*DATA*.

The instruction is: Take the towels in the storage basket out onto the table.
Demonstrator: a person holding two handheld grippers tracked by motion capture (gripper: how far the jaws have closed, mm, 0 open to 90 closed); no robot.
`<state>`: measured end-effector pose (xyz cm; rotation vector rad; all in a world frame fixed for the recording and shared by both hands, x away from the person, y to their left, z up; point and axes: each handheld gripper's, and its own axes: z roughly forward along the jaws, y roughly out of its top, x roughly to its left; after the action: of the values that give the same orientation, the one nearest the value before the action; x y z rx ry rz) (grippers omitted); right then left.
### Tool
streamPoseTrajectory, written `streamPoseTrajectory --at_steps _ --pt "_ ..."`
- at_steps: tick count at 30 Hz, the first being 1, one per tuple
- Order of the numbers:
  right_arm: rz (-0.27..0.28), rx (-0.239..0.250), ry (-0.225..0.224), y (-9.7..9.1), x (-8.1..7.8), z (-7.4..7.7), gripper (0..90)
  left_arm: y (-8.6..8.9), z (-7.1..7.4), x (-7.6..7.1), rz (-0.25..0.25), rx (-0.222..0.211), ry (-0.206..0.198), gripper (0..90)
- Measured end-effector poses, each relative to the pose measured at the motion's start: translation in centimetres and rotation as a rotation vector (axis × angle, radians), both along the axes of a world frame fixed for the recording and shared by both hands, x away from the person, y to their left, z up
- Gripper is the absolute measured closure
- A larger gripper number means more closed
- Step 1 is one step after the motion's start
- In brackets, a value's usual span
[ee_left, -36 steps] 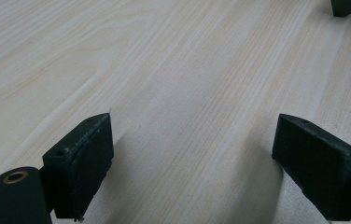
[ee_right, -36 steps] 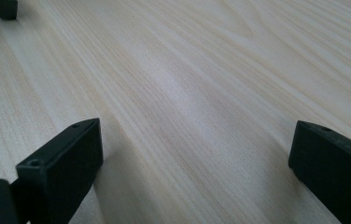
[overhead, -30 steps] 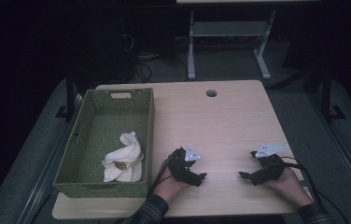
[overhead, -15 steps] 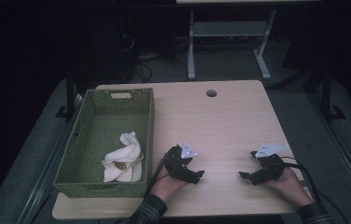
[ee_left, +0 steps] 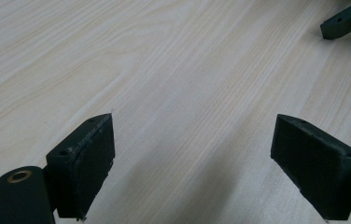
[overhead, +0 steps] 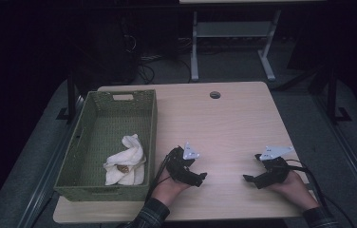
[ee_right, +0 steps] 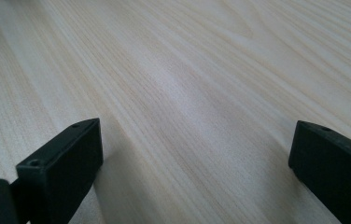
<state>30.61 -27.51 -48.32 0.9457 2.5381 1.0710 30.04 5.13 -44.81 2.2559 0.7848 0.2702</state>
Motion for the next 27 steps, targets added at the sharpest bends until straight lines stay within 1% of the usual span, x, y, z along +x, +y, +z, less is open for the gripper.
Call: streamPoseTrajectory --at_steps 1,2,3,6,8,9,13,14,15,17,18,22,24,27 --pt "-0.001 0.0 0.0 0.0 0.0 0.0 2.7 0.0 0.1 0.0 0.0 0.004 -0.005 13.1" --pt "0.0 0.0 0.0 0.0 0.0 0.0 2.7 0.1 0.3 0.0 0.003 0.006 -0.002 13.1" --pt "-0.001 0.0 0.0 0.0 0.0 0.0 2.7 0.2 0.6 -0.1 0.008 0.003 -0.005 13.1" --pt "0.0 0.0 0.0 0.0 0.0 0.0 2.7 0.2 0.9 -0.1 0.014 -0.004 -0.006 13.1" --pt "0.0 0.0 0.0 0.0 0.0 0.0 2.7 0.3 1.2 -0.1 0.013 0.002 -0.012 13.1" --pt "0.0 0.0 0.0 0.0 0.0 0.0 2.7 0.4 1.4 -0.1 0.018 -0.009 -0.013 13.1" --pt "0.0 0.0 0.0 0.0 0.0 0.0 2.7 0.5 1.7 -0.1 0.016 -0.025 -0.01 13.1" --pt "0.001 0.0 0.0 0.0 0.0 0.0 2.7 0.6 1.9 0.0 0.015 -0.036 0.004 13.1" --pt "0.001 0.0 0.0 0.0 0.0 0.0 2.7 0.6 1.9 0.0 0.015 -0.036 0.004 13.1" --pt "0.002 0.0 0.0 0.0 0.0 0.0 2.6 0.6 2.2 0.0 0.014 -0.051 0.011 13.1" --pt "0.005 0.0 0.001 0.0 0.0 0.0 2.6 0.7 2.6 0.1 0.011 -0.067 0.013 13.1" --pt "0.005 0.0 0.002 0.0 0.0 0.0 2.6 0.7 2.9 0.2 0.007 -0.066 0.015 13.1" --pt "0.005 0.0 0.001 0.0 0.0 0.0 2.6 0.7 3.1 0.2 0.003 -0.077 0.018 13.1" --pt "0.005 0.0 0.001 0.0 0.0 0.0 2.6 0.7 3.6 0.3 -0.007 -0.08 0.026 13.1"
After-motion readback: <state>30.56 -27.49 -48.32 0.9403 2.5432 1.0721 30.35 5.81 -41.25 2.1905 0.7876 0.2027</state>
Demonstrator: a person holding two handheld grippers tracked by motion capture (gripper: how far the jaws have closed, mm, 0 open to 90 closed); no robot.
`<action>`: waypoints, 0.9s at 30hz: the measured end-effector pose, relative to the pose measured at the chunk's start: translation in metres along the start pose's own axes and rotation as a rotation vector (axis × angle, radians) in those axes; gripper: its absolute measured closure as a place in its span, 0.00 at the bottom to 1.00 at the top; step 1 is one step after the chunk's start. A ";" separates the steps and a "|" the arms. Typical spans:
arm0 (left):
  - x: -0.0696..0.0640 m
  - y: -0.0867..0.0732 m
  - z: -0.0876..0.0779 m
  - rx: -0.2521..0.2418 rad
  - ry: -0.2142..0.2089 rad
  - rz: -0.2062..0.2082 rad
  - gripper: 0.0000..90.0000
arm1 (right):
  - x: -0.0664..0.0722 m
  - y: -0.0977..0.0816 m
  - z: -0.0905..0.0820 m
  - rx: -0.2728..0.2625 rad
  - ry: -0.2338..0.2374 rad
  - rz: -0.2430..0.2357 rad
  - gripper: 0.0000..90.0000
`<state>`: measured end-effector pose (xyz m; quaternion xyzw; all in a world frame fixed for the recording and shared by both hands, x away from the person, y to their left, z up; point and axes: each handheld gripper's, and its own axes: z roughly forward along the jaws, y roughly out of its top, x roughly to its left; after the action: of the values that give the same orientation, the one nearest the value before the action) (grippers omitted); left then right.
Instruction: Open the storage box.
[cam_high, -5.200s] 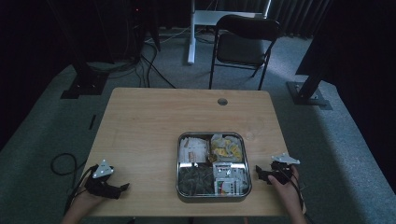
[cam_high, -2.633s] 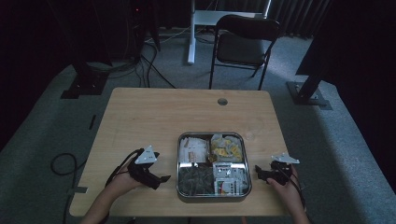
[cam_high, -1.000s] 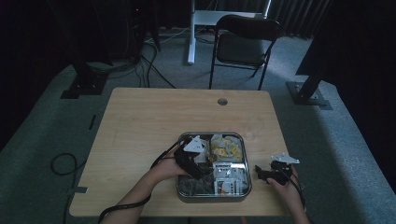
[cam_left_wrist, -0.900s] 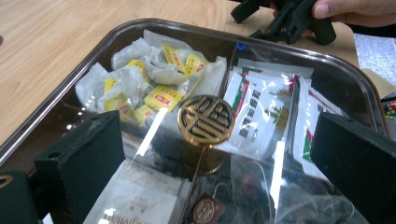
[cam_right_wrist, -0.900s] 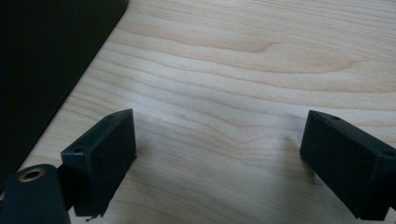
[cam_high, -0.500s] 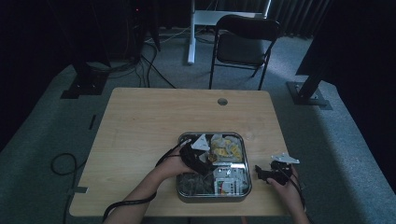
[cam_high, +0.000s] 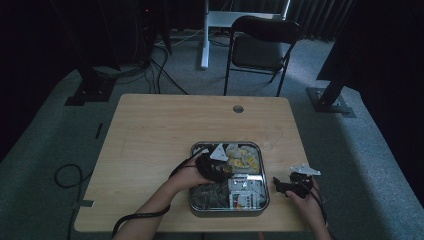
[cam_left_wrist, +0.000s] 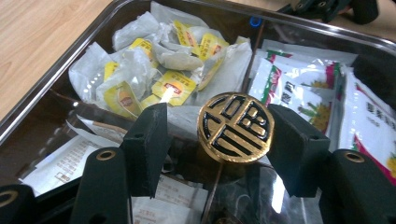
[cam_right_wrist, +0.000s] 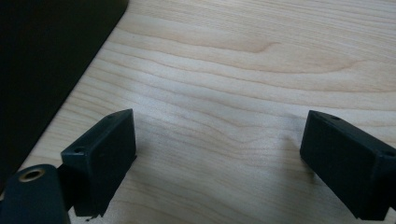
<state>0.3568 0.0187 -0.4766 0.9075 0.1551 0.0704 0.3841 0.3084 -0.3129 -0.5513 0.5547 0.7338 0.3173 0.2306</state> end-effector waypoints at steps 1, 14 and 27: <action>0.000 0.001 0.001 -0.006 -0.010 -0.006 0.49 | 0.000 0.000 0.000 0.000 0.000 0.000 0.11; -0.008 0.002 0.002 -0.018 0.015 0.024 0.65 | 0.000 0.000 0.000 0.000 0.000 -0.001 0.11; -0.006 0.004 0.001 -0.013 -0.009 0.002 0.66 | 0.001 0.001 0.001 0.001 0.001 0.000 0.11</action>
<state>0.3520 0.0137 -0.4748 0.9055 0.1518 0.0678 0.3904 0.3091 -0.3121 -0.5511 0.5545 0.7341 0.3172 0.2300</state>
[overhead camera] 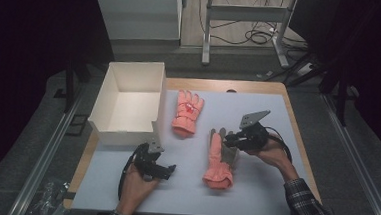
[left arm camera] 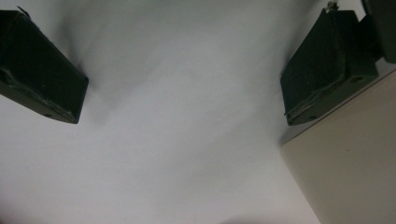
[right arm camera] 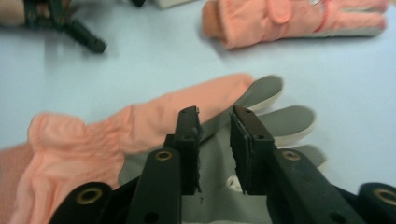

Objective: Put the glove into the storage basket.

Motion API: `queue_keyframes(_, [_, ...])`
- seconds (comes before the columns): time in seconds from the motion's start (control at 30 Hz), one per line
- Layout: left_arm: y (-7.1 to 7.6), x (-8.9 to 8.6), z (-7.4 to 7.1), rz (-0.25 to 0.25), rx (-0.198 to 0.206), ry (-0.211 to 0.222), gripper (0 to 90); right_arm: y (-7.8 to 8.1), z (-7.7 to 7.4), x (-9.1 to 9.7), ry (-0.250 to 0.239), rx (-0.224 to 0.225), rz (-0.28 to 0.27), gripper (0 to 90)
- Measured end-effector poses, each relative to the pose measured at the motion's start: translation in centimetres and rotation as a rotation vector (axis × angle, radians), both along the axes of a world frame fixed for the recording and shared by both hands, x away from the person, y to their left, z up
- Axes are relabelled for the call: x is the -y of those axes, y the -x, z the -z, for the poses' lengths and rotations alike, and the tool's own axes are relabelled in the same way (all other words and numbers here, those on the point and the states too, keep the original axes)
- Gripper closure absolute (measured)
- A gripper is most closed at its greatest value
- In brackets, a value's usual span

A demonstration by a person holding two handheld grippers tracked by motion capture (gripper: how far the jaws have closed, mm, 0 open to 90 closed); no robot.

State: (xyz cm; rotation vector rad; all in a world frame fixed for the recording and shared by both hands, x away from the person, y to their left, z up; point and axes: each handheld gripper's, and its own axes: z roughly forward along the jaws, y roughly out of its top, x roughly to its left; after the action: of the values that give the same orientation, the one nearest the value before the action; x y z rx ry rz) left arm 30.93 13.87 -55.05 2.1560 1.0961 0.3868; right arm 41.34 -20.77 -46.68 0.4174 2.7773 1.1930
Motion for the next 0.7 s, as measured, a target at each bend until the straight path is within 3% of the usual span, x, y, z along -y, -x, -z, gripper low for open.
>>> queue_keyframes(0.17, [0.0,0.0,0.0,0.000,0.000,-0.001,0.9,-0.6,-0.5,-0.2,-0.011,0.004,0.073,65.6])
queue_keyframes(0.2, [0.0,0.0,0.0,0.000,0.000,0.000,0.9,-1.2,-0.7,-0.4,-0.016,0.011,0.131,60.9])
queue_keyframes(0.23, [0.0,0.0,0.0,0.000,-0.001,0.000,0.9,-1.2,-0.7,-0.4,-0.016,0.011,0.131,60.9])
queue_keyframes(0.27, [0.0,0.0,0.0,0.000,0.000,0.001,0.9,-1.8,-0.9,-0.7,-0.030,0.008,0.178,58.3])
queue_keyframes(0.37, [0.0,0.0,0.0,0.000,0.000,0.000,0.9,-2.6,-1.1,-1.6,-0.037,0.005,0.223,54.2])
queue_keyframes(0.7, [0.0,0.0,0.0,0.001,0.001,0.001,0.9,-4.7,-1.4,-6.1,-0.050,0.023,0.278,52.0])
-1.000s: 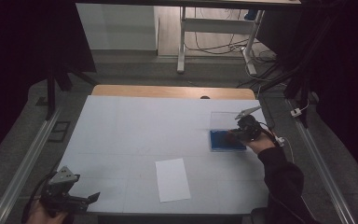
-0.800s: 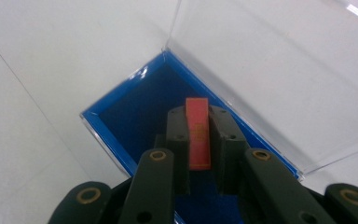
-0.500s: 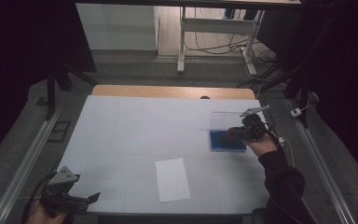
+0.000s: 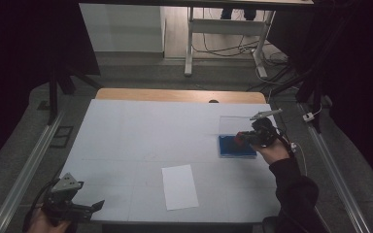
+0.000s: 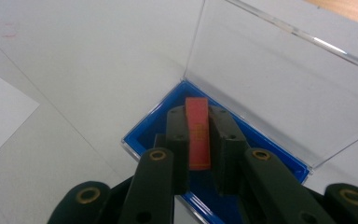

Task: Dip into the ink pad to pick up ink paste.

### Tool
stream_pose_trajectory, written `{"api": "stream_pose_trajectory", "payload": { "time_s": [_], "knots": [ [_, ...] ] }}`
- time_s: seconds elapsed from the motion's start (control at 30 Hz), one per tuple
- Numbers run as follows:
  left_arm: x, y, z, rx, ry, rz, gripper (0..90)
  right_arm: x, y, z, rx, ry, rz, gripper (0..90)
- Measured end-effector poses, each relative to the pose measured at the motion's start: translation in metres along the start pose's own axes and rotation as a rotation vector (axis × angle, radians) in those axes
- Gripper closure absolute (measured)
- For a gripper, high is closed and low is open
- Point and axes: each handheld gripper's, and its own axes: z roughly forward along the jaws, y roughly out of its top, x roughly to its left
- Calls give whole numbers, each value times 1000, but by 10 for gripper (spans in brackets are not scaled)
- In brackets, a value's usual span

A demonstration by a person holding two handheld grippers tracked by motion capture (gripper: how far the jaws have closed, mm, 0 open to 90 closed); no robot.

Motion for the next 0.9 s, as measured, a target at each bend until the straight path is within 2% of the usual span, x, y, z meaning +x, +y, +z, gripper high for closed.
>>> {"api": "stream_pose_trajectory", "payload": {
  "time_s": [0.1, 0.37, 0.47, 0.7, 0.9],
  "knots": [
    [0, 0, 0, 0, -2, 3, 28, -1, 1, 2, 15, -5, 20, 794],
    [0, 1, 0, 0, -1, 4, 28, -1, -1, 6, 31, -23, 4, 794],
    [0, 0, 0, -1, -3, 3, 28, -1, -2, 9, 33, -46, 3, 795],
    [1, 0, 0, -4, -5, 2, 28, -6, -7, 15, 26, -68, 49, 795],
    [1, 0, 0, -6, -9, -4, 29, -6, -7, 21, 38, -79, 47, 795]
  ]
}}
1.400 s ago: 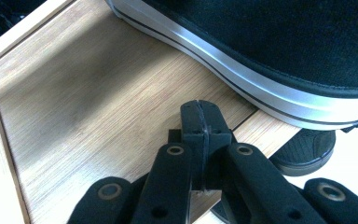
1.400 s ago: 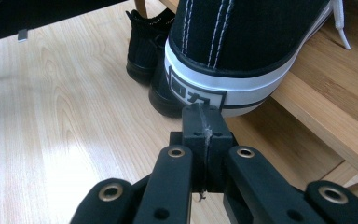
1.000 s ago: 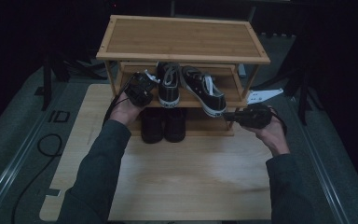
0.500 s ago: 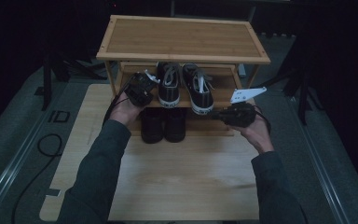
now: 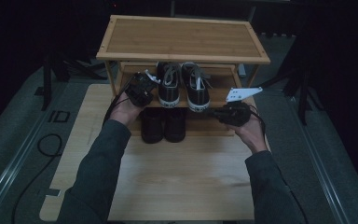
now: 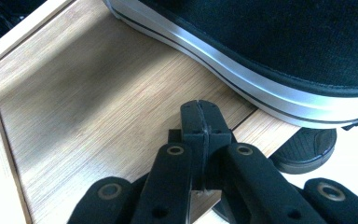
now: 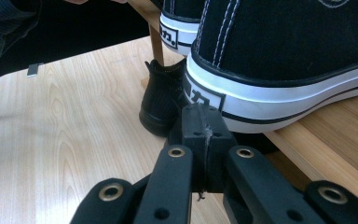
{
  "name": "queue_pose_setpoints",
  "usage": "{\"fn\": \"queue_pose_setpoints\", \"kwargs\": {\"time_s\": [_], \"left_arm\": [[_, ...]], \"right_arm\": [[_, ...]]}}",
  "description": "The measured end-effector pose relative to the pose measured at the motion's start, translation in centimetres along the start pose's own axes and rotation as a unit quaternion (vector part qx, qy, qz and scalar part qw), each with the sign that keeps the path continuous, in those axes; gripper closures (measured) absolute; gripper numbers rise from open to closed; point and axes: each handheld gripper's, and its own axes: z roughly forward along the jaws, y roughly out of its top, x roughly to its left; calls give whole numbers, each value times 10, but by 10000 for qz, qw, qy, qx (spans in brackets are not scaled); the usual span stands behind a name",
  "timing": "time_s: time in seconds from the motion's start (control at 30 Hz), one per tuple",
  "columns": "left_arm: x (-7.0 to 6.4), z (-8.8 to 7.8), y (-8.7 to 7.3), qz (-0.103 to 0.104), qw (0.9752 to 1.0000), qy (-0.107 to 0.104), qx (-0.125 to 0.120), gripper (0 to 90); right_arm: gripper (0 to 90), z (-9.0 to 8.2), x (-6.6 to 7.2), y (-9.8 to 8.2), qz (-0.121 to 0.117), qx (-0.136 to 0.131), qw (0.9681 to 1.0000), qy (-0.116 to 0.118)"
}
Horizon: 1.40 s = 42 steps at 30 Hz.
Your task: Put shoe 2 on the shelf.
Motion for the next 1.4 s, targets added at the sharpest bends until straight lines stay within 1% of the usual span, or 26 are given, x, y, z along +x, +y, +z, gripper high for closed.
{"fn": "queue_pose_setpoints", "kwargs": {"time_s": [0.1,0.2,0.3,0.43,0.53,0.6,0.73,0.9,1.13,1.2,1.37,1.4], "left_arm": [[0,0,0,6,10000,4,6,900],[0,0,0,4,10000,13,11,900],[0,0,0,7,10000,18,10,900],[1,0,0,4,10000,-19,9,900],[1,0,0,15,10000,-29,-1,900],[1,0,0,12,10000,-26,-2,900],[1,0,0,11,10000,-24,-2,900],[1,0,1,20,10000,-17,5,900],[1,0,1,22,10000,2,7,900],[1,0,1,19,10000,3,2,900],[1,0,1,12,10000,5,0,900],[1,0,1,14,10000,6,-4,900]], "right_arm": [[900,1,0,0,15,-53,10000,12],[900,5,4,1,-15,-30,10000,-47],[900,6,5,2,-29,-63,9999,-86],[900,12,9,3,-66,0,9999,-103],[900,16,10,4,-75,8,9998,-161],[900,18,11,5,-99,5,9997,-241],[900,20,11,7,-110,-2,9997,-226],[900,22,13,8,-184,71,9992,-339],[900,26,13,8,-162,40,9991,-398],[900,28,14,10,-164,21,9989,-450],[900,31,13,10,-163,28,9990,-414],[900,33,13,10,-172,48,9986,-489]]}}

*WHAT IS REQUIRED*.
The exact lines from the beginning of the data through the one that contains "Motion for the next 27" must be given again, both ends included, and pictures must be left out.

*YOUR SOLUTION*.
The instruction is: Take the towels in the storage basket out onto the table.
Demonstrator: a person holding two handheld grippers tracked by motion capture (gripper: how far the jaws have closed, mm, 0 open to 90 closed); no robot.
`<state>`: measured end-effector pose (xyz cm; rotation vector rad; all in a world frame fixed for the recording and shared by both hands, x away from the person, y to their left, z up; point and axes: each handheld gripper's, and its own axes: z roughly forward along the jaws, y roughly out of its top, x roughly to its left; after the action: of the values that give the same orientation, the one nearest the value before the action; x y z rx ry rz) (grippers omitted); right then left.
### Tool
streamPoseTrajectory, written `streamPoseTrajectory --at_steps _ --pt "_ ..."`
- at_steps: tick count at 30 Hz, the first being 1, one per tuple
- Order of the numbers:
  right_arm: rz (-0.27..0.28), rx (-0.239..0.250), ry (-0.225..0.224), y (-9.7..9.1), x (-8.1..7.8), z (-7.4..7.7), gripper (0..90)
  left_arm: y (-8.6..8.9), z (-7.1..7.4), x (-7.6..7.1), rz (-0.25..0.25), rx (-0.222..0.211), ry (-0.206..0.198), gripper (0..90)
- Measured end-effector poses, each relative to the pose measured at the motion's start: translation in centimetres and rotation as a rotation vector (axis × angle, radians), both along the axes of a world frame fixed for the recording and shared by both hands, x away from the person, y to their left, z up
- Gripper is the absolute measured closure
- A larger gripper number means more closed
- Step 1 is one step after the motion's start
- In brackets, a value's usual span
[ee_left, -36 steps] 
[ee_right, -36 steps] 
[overhead, -30 steps] 
[overhead, -15 steps] 
[ee_left, +0 steps] 
[overhead, +0 steps] 
[ee_right, +0 steps] 
<state>30.61 -27.51 -48.32 0.9457 2.5381 1.0710 30.04 5.13 -44.81 2.2559 0.7848 0.2702</state>
Motion for the next 27 steps, targets added at the sharpest bends until straight lines stay within 1% of the usual span, x, y, z along +x, +y, +z, less is open for the gripper.

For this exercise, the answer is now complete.